En cuanto a mí, yo escribía y escribía creativamente, sin descuidar mis estudios profesionales. Participé en tantos concursos, que ya no recuerdo con exactitud en cuántos de ellos lo hice. Todavía lo hago. Y me dije: “ahora o nunca”. Y la apuesta resultó. Vertí en ese texto todo el ingenio que, por ahora, creo ser capaz de pergeñar. Además, me di cuenta de algo que quizá todo escritor que quiera darse a conocer, ya haya pensado, pero que convendría creer firmemente en ello, casi como si fuera un mantra: si uno no gana un concurso, no quiere decir que el texto con el que se participó, carezca de calidad. Hay que seguir escribiendo y hay que hacerlo sin que el principal estímulo sea el concurso. Para mí, el propósito de fondo es íntimo. Yo escribo, porque siento la necesidad impostergable de decir algo, de transmitir lo que siento, de que rujan las voces que habitan en mi interior. Y también escribo, porque creo tener buena memoria. La memoria me permite trazar uniones allí donde la curiosidad me lleva. Imprimí algunos rasgos autobiográficos en “Manuscrito hallado en una bitácora”. El personaje se fija tanto en los detalles, que es como si viera las hojas en vez del bosque y, como suele ocurrir, el bosque termina por imponerse. Cuando retengo a un personaje en la memoria, es sobre todo por lo que sufre, por cómo vive la tristeza o la derrota, el abatimiento o la pérdida, por lo que tiene que enfrentar, aun a sabiendas de que el mundo, casi siempre, puede más. El protagonista, pues, se entrega de lleno, como creo haber hecho al escribir el texto durante la pandemia, a pesar de las complicaciones a las que todos nos hemos visto sometidos.
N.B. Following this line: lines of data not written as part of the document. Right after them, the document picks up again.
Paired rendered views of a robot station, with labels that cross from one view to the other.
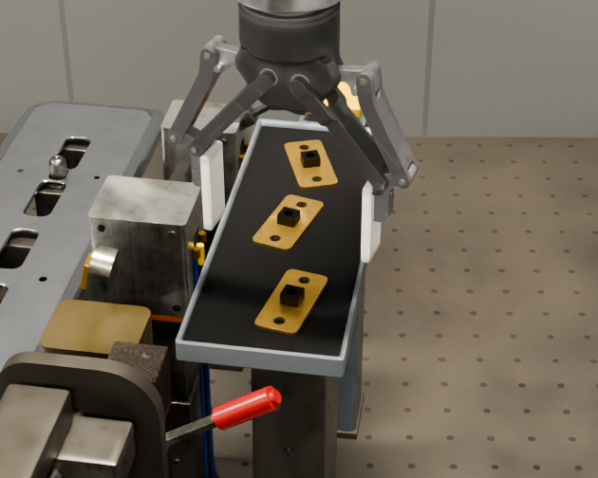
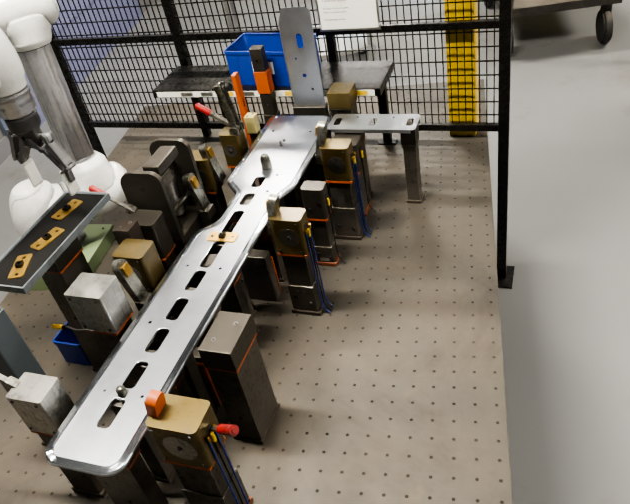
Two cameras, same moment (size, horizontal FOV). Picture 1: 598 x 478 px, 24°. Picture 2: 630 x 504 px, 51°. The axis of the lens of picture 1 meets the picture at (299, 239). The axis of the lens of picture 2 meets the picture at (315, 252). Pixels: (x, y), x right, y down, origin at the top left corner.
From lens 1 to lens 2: 2.41 m
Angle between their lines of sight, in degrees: 105
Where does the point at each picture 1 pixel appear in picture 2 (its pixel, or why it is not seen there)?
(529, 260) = not seen: outside the picture
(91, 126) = (91, 438)
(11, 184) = (149, 385)
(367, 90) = not seen: hidden behind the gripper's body
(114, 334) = (127, 245)
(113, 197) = (102, 286)
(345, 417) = not seen: hidden behind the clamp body
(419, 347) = not seen: outside the picture
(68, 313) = (140, 253)
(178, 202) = (77, 284)
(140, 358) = (122, 225)
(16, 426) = (158, 157)
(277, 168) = (33, 264)
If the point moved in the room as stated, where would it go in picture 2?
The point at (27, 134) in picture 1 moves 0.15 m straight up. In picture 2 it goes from (130, 431) to (102, 383)
12.- ¿Qué ofrece la academia como nicho de trabajo para un escritor profesional?
El escritor profesional es aquel que se gana la vida escribiendo. No es raro que se decante por la cantidad, en vez de la calidad. Después de todo, la productividad se paga, se premia, se reconoce. Yo abrazo la vía académica, además de la creativa, por las oportunidades que brinda. Es un modo de vida. Creo que el escritor habla de lo que aprende y conoce. De ahí que se nutran entre sí. Es como cuidar un árbol de varios frutos. Algunos son más jugosos que otros, pero intento mantener irrigado por igual al árbol, para que el conjunto llame la atención.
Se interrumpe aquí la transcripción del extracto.